- _Dataset excerpt_:
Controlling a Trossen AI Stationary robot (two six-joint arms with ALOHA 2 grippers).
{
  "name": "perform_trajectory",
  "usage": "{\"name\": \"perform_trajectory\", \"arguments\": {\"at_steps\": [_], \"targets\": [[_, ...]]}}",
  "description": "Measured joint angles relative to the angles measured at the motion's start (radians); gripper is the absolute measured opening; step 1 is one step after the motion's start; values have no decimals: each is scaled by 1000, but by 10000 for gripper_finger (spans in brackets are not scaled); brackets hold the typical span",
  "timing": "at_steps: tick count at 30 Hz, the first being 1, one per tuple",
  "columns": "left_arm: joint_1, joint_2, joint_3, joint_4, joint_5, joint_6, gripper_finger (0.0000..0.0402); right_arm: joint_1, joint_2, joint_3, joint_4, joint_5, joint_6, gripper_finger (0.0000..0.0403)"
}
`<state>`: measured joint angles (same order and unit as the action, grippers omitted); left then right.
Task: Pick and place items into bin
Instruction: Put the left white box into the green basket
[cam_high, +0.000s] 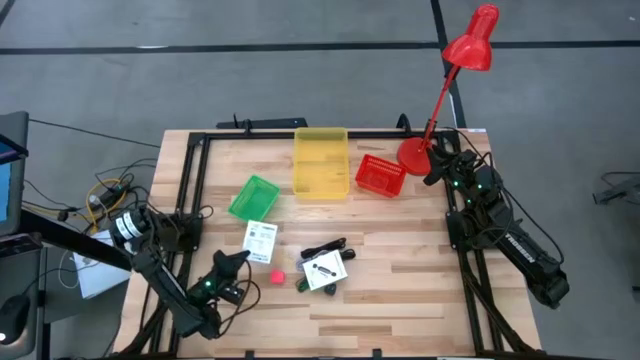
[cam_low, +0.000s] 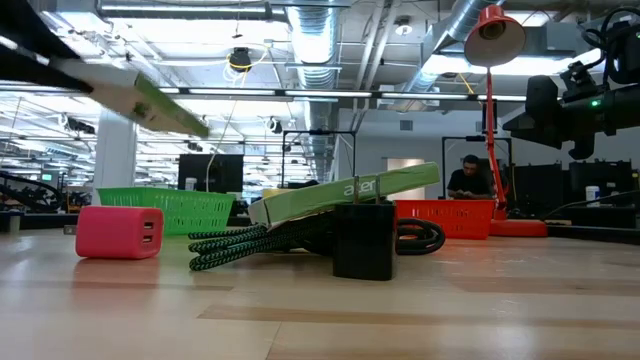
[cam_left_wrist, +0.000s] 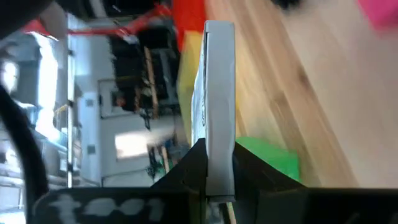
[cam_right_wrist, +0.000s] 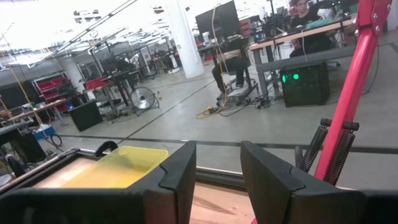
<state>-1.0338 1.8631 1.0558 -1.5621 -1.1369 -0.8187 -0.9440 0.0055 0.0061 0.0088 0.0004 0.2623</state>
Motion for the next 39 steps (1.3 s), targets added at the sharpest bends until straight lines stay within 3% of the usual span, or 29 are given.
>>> {"name": "perform_trajectory", "arguments": {"at_steps": [6, 22, 30, 39], "targets": [[46, -23, -15, -14, 78, 97, 23, 0, 0, 0, 0, 0, 0, 121], [204, -44, -16, -8, 82, 438, 28, 0, 0, 0, 0, 0, 0, 121], [255, -251, -16, -9, 83, 532, 24, 0, 0, 0, 0, 0, 0, 121], [334, -506, -16, -10, 136, 757, 24, 0, 0, 0, 0, 0, 0, 121]]}}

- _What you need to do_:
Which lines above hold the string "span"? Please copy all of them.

- _Solution to the problem_:
  "description": "Measured joint angles relative to the angles measured at the motion's start (radians); gripper is the absolute measured opening; step 1 is one step after the motion's start; values have no decimals: each is scaled by 1000, but by 10000 for gripper_finger (spans in brackets are not scaled); brackets hold the typical span",
Motion for the next 39 steps (1.3 s), targets added at the sharpest bends until straight lines stay within 3% of the usual span, or 29 are given.

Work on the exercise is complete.